Walks in a light rain in the woods in winter
When the temperature, rain and pine needles on the path all align, it’s a sense memory that takes me back to Heidelberg, Germany, in the beforetimes2. There is something about the balance between the quiet of the world and the nature of the conversations that happens, usually when I’m up at Mohonk3, that caries me back to being a kid on a Volksmarch with my parents and my younger bother, the two of use kids probably whining a fair bit4. With slim wooden walking canes, decorated with tin medallions from previous Volksmarches, the promise of a Weisswurst or Bratwurst and Glühwein (if we were really lucky) and a very colorful medal at the finish, we’d trudge out many Saturdays into the wood and along very well marked paths, because this is what the Germans did on the weekends5. Just writing about that makes me grin.
A well-modded Seiko
My immediate family all know this about me, and I confessed this to my brothers last year. Having broken that dam, I’ve become more comfortable talking about this sort of thing in pubic: I’m a watch guy. And a modder. That is, I take an otherwise perfectly fine watch and muck about with it, replacing the bezel and inserts, dials and hands, straps and bracelets6. Right now I’m wearing a Seiko SNZF “Sea Urchin”, the damaged original bezel insert replaced with a like-for-like new one, and the stainless steel bracelet updated to a stitched leather strap with a deployant clasp. When I’m done working on a watch, updating the visible and the sometime hidden parts to match my vision, and when I’ve done it well7, I am, as my friend Keith might say, quite chuffed.
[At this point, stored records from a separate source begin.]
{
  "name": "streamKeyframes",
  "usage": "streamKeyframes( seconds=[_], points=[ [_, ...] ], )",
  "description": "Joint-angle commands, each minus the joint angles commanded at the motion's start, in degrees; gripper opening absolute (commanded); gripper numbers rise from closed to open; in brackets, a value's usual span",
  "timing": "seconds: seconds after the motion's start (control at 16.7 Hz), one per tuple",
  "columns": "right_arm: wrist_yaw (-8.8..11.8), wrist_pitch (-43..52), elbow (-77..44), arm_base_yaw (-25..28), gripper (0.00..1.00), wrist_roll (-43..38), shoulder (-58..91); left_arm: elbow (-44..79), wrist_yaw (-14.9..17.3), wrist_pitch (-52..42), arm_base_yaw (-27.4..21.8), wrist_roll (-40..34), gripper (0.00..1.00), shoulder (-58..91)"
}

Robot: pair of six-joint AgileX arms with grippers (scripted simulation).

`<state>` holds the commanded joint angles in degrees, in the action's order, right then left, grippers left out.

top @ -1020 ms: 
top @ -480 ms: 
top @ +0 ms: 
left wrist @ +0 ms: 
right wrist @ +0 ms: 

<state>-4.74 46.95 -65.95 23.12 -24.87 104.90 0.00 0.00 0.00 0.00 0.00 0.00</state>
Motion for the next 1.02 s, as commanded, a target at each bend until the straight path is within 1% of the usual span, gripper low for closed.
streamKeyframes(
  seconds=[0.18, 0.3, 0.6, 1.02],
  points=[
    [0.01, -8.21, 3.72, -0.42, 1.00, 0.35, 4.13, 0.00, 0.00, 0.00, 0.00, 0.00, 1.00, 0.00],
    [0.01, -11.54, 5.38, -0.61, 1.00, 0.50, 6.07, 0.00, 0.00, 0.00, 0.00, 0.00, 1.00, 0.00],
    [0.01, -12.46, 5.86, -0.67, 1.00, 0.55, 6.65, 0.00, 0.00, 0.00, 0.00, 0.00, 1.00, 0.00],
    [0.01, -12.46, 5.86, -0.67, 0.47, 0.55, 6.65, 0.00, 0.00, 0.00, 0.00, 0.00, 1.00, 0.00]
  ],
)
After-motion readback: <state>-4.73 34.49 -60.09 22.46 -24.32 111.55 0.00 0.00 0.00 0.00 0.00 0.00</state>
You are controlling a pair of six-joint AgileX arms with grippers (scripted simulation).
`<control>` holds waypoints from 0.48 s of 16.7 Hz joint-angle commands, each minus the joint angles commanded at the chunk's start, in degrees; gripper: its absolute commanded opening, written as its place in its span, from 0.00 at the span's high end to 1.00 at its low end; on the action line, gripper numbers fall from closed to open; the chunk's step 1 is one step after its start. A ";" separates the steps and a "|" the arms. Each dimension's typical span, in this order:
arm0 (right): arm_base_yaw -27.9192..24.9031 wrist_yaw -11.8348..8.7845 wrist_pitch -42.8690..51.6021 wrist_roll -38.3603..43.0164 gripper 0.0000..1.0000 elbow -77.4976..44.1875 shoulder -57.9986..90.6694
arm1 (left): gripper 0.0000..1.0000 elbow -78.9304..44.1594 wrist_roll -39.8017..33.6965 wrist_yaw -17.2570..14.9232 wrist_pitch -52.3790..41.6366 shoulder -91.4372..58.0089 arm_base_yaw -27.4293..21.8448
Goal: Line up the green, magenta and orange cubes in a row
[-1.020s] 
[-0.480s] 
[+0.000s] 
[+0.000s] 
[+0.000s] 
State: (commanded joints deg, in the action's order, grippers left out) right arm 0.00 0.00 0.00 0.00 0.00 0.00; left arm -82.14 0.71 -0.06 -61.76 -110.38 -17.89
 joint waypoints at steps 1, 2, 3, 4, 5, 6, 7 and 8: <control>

Well, that’s a bit of a rave. No dayglo colors, Ecstasy, or fluorescent glow sticks required (unless that’s actually the kind of rave you prefer – you do you!). Tell me, what are the things, the people, the activities that bring a little grin when they come to mind for you? Share in the comments!
It is well and truly the stupidest-looking outfit anyone has ever been required to wear. Yes, including all this polyester plaid outfits we Genders had to wear in family photos. It’s THAT bad.
You know, the late 70s and early 80s.
OK, a lot.
I’m not sure this is actually true. I suspect it was all just an attempt at tiring my brother and me out. Did not work, of course. You can’t tire out Gen-X boys.
Like every good hobby, it has its own vernacular and technical language. Do NOT get me started!
Almost never, ever happens. I’m about as patient and dexterous as a Golden Retriever crossed with a hippopotamus.